Title: Contemporary Art in Uganda: A Nexus Between Art and Politics
Authors: Angelo Kakande
Keywords: Art and Politics, Bruno Sserunkuuma, Contemporary Ugandan Art, Fred Mutebi, Makerere Art School
Issue Date: May 2008
Abstract: The nexus between Uganda’s contemporary art and politics forms the overarching theme of this thesis. The trajectory of Uganda’s contemporary art as a political expression has been retraced. The different political dispensations which have shaped Uganda’s political art have been analyzed. The political postures and visual symbols Uganda’s contemporary artists have engaged have been analyzed in the context of the wider socio-political discussions which have shaped, and been shaped by, the country.
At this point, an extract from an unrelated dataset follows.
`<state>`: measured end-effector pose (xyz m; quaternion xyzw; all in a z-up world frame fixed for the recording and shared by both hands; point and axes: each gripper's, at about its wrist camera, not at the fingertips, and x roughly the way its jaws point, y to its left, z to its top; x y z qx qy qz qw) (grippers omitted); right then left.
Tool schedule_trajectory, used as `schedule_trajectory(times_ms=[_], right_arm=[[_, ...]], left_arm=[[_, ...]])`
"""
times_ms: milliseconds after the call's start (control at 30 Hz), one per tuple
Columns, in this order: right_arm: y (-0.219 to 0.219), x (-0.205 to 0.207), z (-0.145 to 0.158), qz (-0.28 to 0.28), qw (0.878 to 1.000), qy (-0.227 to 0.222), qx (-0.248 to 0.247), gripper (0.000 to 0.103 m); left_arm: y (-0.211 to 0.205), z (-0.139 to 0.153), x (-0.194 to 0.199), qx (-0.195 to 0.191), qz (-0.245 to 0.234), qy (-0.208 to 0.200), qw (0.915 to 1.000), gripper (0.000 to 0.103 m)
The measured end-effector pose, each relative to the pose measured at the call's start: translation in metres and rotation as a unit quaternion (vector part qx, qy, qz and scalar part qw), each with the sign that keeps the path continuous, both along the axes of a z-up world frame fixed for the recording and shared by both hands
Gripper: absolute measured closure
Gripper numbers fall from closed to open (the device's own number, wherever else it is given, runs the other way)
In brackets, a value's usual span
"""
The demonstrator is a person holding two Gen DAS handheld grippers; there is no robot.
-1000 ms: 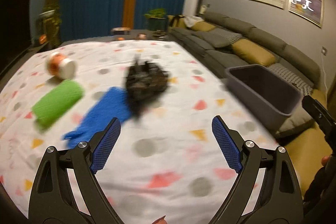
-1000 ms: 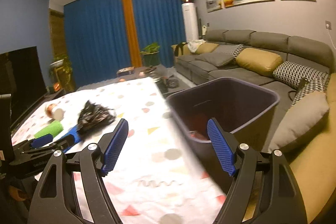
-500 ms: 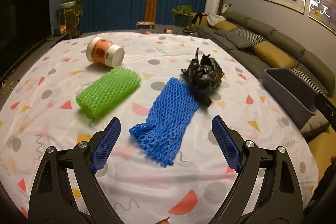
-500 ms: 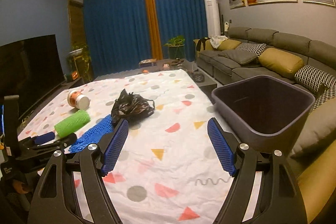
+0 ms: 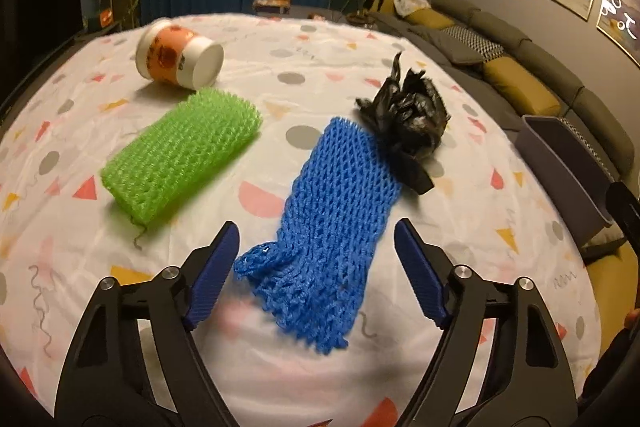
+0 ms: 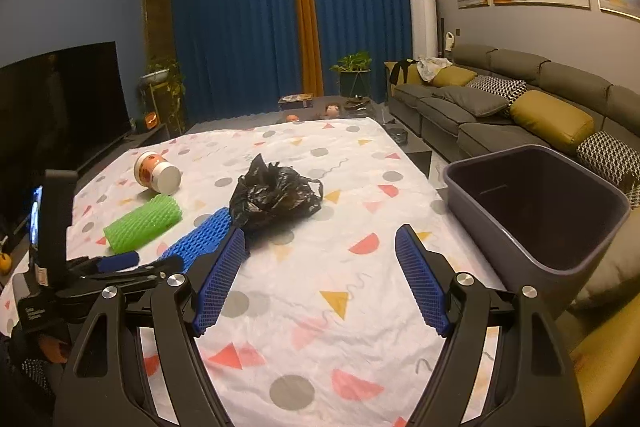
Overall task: Collect trash
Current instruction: 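Lower the left tool onto the blue mesh sleeve and close it, then lift the blue mesh with the left tool while the right tool approaches the black bag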
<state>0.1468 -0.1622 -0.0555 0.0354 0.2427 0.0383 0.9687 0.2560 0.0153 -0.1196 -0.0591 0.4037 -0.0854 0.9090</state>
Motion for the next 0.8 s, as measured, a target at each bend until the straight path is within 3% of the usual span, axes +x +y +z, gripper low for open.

It has been contended that different political epochs have invited response from Uganda’s artists since the early- 1940s. Where as this debate has been attempted by varied scholars, it has not been rigorously pursued. Formalist discourses seeking to prioritise formal aesthetics have been engaged; conclusions that after 1986 contemporary Ugandan art[ists] became apolitical have been made. With emphasis on two contemporary artists—Fred Kato Mutebi and Bruno Sserunkuuma—this formalist reading has been decentred; the socio-political relevance of Uganda’s contemporary art has been retraced and prioritised. It has been argued that although initially depoliticised through colonial modernity, Uganda’s contemporary artists have been sensitive to the socio-political conditions affecting their space and time; issues of governance and service delivery have preoccupied them albeit in different but often complementary ways.